# Brief
Reproduce the listing below exactly, except for its pictures.

═════ Supplied material

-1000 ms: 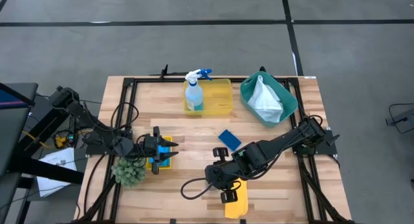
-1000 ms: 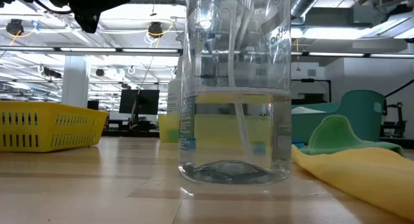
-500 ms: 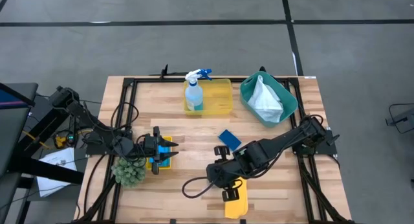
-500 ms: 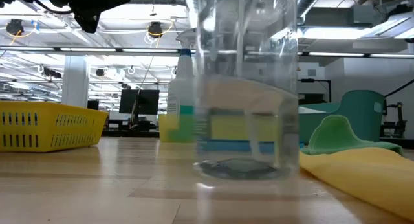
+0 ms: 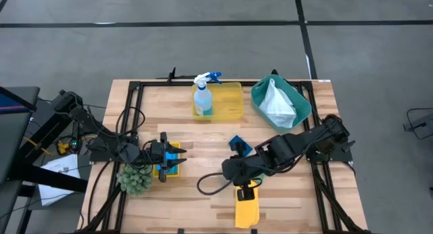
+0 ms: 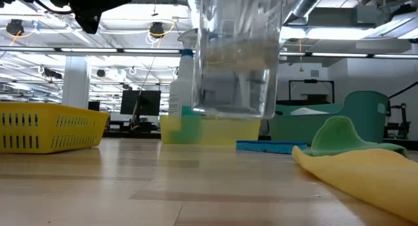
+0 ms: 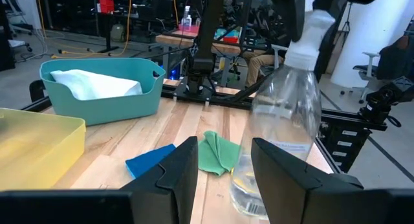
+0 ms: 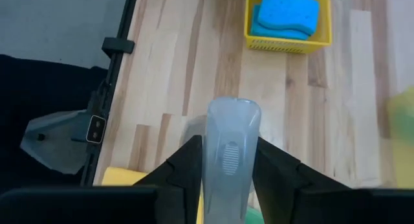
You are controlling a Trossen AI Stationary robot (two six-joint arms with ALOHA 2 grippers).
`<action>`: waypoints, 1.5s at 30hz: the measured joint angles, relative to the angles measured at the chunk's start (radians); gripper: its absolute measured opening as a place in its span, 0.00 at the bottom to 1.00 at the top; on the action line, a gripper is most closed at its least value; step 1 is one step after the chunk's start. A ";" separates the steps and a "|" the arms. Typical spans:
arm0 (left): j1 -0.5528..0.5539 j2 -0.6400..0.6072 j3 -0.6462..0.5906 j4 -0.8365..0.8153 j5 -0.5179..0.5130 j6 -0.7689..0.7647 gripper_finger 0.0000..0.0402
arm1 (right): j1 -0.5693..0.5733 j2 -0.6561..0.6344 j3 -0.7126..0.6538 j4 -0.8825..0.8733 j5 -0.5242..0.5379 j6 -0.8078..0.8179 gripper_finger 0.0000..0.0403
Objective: Pick & Place Kitchen Items
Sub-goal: Put the transparent spray bottle into the top yellow bin
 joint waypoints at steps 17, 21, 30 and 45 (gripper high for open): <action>0.000 0.000 0.000 -0.005 0.000 0.000 0.35 | -0.069 -0.053 0.001 -0.136 0.040 0.005 0.27; 0.000 0.000 0.000 -0.007 0.000 0.000 0.35 | -0.088 -0.069 0.002 -0.163 0.038 -0.013 0.27; 0.000 0.000 0.000 -0.009 0.000 0.000 0.35 | -0.159 -0.160 0.002 -0.196 0.032 -0.027 0.27; 0.000 0.000 0.000 -0.008 0.000 0.000 0.35 | -0.337 -0.179 0.002 -0.242 -0.031 -0.156 0.27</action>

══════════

# Problem solution
-1000 ms: 
-1000 ms: 
-500 ms: 
-500 ms: 
+0 ms: 
+0 ms: 
+0 ms: 
+0 ms: 
You are controlling a Trossen AI Stationary robot (two six-joint arms with ALOHA 2 grippers).
`<action>`: waypoints, 1.5s at 30hz: the measured joint angles, relative to the angles measured at the chunk's start (radians); gripper: its absolute measured opening as a place in its span, 0.00 at the bottom to 1.00 at the top; on the action line, a gripper is most closed at its least value; step 1 is one step after the chunk's start. A ";" separates the steps and a "|" the arms. Typical spans:
arm0 (left): j1 -0.5528..0.5539 j2 -0.6400..0.6072 j3 -0.6462..0.5906 j4 -0.8365..0.8153 j5 -0.5179..0.5130 j6 -0.7689..0.7647 gripper_finger 0.0000..0.0402
arm1 (right): j1 -0.5693..0.5733 j2 -0.6561..0.6344 j3 -0.7126..0.6538 j4 -0.8825..0.8733 j5 -0.5242..0.5379 j6 -0.8078..0.8179 gripper_finger 0.0000..0.0403
Objective: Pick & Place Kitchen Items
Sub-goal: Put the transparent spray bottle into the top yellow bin
 joint waypoints at steps 17, 21, 30 and 45 (gripper high for open): <action>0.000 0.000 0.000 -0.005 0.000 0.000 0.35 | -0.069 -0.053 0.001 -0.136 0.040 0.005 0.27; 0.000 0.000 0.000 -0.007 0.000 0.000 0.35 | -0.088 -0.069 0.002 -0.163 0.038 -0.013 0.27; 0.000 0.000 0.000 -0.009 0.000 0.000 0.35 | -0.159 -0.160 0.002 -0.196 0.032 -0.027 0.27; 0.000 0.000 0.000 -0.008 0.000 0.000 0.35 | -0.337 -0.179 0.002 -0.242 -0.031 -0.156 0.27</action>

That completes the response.